My first encounter with Buffalo Summer was several years ago in Exeter when they were the support for one of the many incarnations of Heavens Basement. I came away from that gig thinking that Buffalo Summer were by far the better band on the night and their bluesy, ballsy rock n roll reminded me of a cross between Cry of Love and Silvertide (if you don’t know those bands check them out!). Since then I have seen the band on several other occasions and always found them to be a thoroughly engaging live band. However when it comes to their studio output I have always found they have fallen short of what they can do live, but will album number Three, ‘Desolation Blue’, change my mind?

The short answer is sadly no, and if anything I find ‘Desolation Blue’ a little bit more confusing than what has come before. The confusion comes from the band seeming to not know who or what they want to be. One minute they sound very soulful and bluesy, with the excellent ‘Dark Valentine’ being a standout track on the album, and then the next minute during ‘The Bitter End’, the band throw in big leanings towards grunge with the track having a very strong Alice in Chains feel about it, and this mixing of styles is quite noticeable throughout the entire album. Understandable considering the bands musical background. It’s fair to say they have the talent with Andrew having the perfect voice for this style and utterly convincing in his delivery whilst Johnny is up there with the best in this genre for riffs and solos whist the rhythm section holds everything together with class they clearly love what they do and do it with style.

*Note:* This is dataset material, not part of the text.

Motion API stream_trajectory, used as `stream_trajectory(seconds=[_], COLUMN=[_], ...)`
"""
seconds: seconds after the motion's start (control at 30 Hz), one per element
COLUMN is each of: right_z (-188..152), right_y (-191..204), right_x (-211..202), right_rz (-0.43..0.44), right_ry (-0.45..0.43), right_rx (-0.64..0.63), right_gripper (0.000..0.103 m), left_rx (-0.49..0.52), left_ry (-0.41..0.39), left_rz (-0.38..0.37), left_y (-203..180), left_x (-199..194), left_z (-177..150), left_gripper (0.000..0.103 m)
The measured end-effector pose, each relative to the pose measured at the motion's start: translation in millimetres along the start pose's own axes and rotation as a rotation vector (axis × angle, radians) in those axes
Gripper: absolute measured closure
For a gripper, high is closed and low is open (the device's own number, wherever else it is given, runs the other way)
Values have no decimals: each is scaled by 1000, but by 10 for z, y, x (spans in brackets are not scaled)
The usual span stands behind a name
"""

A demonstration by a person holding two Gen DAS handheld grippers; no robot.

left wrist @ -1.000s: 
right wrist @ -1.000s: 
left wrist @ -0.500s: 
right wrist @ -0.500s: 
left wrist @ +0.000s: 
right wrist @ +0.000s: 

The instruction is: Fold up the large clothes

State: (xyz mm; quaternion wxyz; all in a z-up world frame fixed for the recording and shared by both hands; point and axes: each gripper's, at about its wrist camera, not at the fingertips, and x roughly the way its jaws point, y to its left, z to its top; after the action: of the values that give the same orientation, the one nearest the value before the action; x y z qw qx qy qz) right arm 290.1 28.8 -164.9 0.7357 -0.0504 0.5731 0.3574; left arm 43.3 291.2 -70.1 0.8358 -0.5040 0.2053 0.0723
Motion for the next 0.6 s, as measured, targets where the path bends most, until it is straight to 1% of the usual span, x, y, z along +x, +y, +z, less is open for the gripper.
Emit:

It’s not to say that the album is bad (it is certainly not), there are some fine moments on it like the previously mentioned ‘Dark Valentine’, the hard-rocking and catchy ‘If the walls could Speak’ and the brooding album closer ‘Pilot Light’, but for every impressive moment, there are a lot of moments that while pleasant, are just easily forgettable. At this moment in their career, Buffalo Summer really needed to produce an album to open themselves up to more people outside of their current fan base, but with ‘Desolation Blue’ I don’t think they have done that, and while that won’t affect their ability to carry on as they are within their comfort zone, playing great live shows and impressing their fans, they have missed a chance to really push on. They have so much to offer as a band this, however, is still above average and maybe with time will be a grower.